The birth of the new old



The birth of the new old

It’s very easy to forget that we are studying a very Western subject and that our thoughts, perspectives and even our emotions are often influenced and manipulated by Western constructs. Thus we see everything in black or white, particularities without anything overriding in between. This was me and is still me but the only difference is between three weeks back and now is that I not only know the inherent contradictions in such a way of thought but in fact I’ve come to enjoy it. Now to understand this change, we have to go back to when I first joined college. At this point of time, I was still relatively a product of Western values with enough Indian masala to call me a Non-Resident Indian. I had never fully lost that flavour despite coming to India three years prior to my joining this institution. But it was here that I slowly smelt the aroma of the earth and came into a deeper touch with my roots. However while this process culturally and physically enhanced me, it never fully got to me mentally.
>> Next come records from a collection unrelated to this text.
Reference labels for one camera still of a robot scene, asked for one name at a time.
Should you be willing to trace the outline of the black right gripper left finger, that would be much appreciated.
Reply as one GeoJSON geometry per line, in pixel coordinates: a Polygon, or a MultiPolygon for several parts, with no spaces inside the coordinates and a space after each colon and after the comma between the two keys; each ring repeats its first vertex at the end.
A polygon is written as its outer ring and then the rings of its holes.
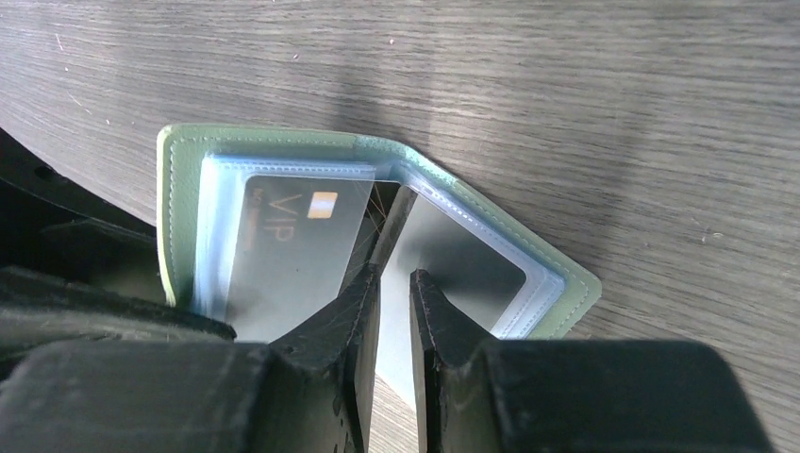
{"type": "Polygon", "coordinates": [[[19,267],[1,272],[5,452],[363,452],[375,380],[372,265],[271,343],[19,267]]]}

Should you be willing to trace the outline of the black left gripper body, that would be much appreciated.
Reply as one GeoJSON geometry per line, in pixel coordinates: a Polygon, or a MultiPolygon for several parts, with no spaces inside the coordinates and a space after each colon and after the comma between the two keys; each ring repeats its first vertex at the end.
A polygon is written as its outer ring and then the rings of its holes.
{"type": "Polygon", "coordinates": [[[171,306],[155,229],[1,136],[1,372],[60,341],[230,341],[171,306]]]}

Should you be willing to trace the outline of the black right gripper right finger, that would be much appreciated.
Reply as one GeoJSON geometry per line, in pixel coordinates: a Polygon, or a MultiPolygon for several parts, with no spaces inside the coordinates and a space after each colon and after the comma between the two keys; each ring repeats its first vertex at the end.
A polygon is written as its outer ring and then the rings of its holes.
{"type": "Polygon", "coordinates": [[[424,452],[770,452],[728,363],[674,340],[500,340],[409,279],[424,452]]]}

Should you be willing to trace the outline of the dark grey card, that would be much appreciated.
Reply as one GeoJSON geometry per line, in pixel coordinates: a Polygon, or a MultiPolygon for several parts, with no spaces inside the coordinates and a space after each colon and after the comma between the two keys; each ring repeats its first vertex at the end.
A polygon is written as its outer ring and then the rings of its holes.
{"type": "Polygon", "coordinates": [[[525,286],[525,272],[439,207],[403,187],[392,204],[399,222],[381,277],[376,374],[416,410],[409,277],[426,270],[448,300],[490,330],[525,286]]]}

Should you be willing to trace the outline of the black VIP card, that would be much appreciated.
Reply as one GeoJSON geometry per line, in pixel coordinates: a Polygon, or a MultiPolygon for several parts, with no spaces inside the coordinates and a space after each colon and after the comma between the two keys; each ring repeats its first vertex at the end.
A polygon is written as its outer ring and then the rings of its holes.
{"type": "Polygon", "coordinates": [[[269,343],[336,298],[367,265],[399,190],[389,181],[253,176],[225,320],[269,343]]]}

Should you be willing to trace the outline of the mint green card holder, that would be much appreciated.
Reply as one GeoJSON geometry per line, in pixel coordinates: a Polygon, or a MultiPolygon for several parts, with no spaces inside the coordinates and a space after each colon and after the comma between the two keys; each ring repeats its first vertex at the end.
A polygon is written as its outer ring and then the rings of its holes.
{"type": "Polygon", "coordinates": [[[499,338],[558,339],[602,294],[598,277],[523,226],[482,193],[448,173],[411,146],[369,135],[270,126],[178,124],[157,137],[157,237],[161,281],[167,300],[186,309],[192,299],[195,234],[201,163],[206,154],[264,156],[386,164],[388,176],[410,186],[421,182],[426,194],[519,251],[554,271],[565,288],[548,307],[531,312],[512,309],[492,329],[499,338]]]}

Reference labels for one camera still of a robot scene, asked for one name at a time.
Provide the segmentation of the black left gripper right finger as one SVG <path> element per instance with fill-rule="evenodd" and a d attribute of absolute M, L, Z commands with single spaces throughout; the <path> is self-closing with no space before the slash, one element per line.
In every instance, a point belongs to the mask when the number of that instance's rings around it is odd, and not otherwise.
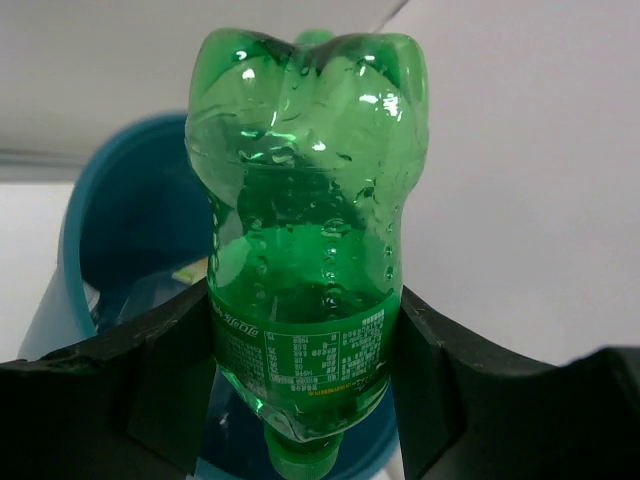
<path fill-rule="evenodd" d="M 635 479 L 639 350 L 563 366 L 499 346 L 402 295 L 392 385 L 409 479 Z"/>

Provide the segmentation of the green plastic soda bottle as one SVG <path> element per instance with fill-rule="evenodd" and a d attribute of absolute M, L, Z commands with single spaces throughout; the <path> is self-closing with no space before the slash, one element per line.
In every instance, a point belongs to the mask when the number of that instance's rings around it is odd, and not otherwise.
<path fill-rule="evenodd" d="M 215 359 L 286 479 L 325 477 L 387 391 L 428 112 L 404 34 L 224 28 L 198 53 L 185 141 L 212 208 Z"/>

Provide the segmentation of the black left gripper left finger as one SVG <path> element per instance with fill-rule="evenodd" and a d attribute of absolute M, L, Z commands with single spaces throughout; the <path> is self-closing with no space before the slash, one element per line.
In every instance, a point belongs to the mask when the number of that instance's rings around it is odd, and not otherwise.
<path fill-rule="evenodd" d="M 5 479 L 184 479 L 215 375 L 207 285 L 34 361 L 1 366 Z"/>

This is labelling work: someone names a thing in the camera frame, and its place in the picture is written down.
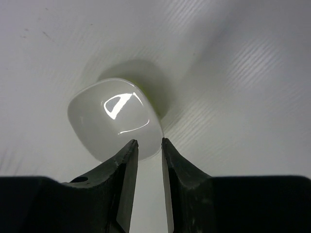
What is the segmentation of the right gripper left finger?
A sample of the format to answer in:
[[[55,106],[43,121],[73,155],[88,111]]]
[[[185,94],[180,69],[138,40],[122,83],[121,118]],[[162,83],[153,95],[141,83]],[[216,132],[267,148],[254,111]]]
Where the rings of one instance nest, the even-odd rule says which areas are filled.
[[[138,170],[138,142],[71,182],[2,177],[3,233],[127,233]]]

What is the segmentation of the white square bowl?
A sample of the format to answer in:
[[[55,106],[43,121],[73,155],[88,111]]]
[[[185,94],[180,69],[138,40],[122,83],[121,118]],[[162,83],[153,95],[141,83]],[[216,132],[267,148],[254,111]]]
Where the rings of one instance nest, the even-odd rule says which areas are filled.
[[[67,113],[79,140],[100,162],[132,139],[138,142],[140,161],[160,151],[163,130],[158,116],[130,81],[109,78],[81,90],[69,102]]]

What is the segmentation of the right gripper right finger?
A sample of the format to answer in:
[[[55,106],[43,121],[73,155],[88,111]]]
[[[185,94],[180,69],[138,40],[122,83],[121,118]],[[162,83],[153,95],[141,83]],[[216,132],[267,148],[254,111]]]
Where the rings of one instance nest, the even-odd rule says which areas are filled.
[[[162,140],[171,233],[308,233],[311,181],[303,176],[212,177]]]
There was always an intellectual gap that was unfathomable to me especially when I found my love for Indian culture growing daily and my appetite for the said culture would have made any Indian mom or grand mom satisfied.
This gap showed its strains when it came to the contradictions I saw everywhere in India. Even now, after 6 years, I still find it difficult to fully take in the artistic amalgamations that our culture can create and call home. There would be litter on one side and a crorepati’s mansion on the other; the presence of dogs dying from disease right near the air conditioned driveways of the Marriot. No one is shocked. No one writes books about this. For a long time, it was difficult accepting this, with all the culture shock and anger that came with my naïve understanding of this complex culture. But forwarding five years later I was still the same, just better at hiding the frustration and at faking a smile. But it was during my vacations that I was impacted by a mind-changing experience that helped me re-evaluate everything I knew. It was in Kerala where I had gone to visit my grandmom. There it was peaceful being in the heart of a city but not having to live through the traffic. I was relaxing and researching an intriguing concept on Buddhism which looked at the transience of life. It showed how mandalas, which are the decorations made with coloured powder and common to many cultures across the world, had something sacred in Buddhist thought – the idea that we can put all the effort we can in making the perfect one but then like life it can be blown or washed away and that patch of land resets to what it was before, not knowing better.
At that moment, it seemed unique, a little preposterous and a lot of utopian ideology. Something that worked for cultures that could only be Indian. And then, forgetting about this I went out to go for a walk. There was a man on the way that seemed to be carrying dried chilis. He passed me by and said hi to the people opposite the road who were the roadside vendors that most likely provided him and a lot of his friends with the best value for money tea in that area. I finished the errand I had promised my grandmother I would do and was walking back when I saw the chilli man again. This time he was sitting near that roadside vendor with who he was having a discussion as heated as that afternoon sun. Suddenly the graceful wind that passed me by turned vicious and flung his chillis away into the road. Before he, myself or anyone else could react, they were crushed under the rubber and tar sandwich of the passing on roads. I or anyone else I would have believed to be in that position would have lost it, walked with an invisible weight of exaggerated sorrows and gone home. However he just went to the middle, smilingly putting his hand to slow down the car in front of him, picked up the crushed chilli, ate it, relished the spiciness and then commented “Only gravity can make something this tangy” and continued walking.
I learnt the greatest lesson of the culture I was in – take something one way and the world will force you down that path. But surprise it and the world is yours.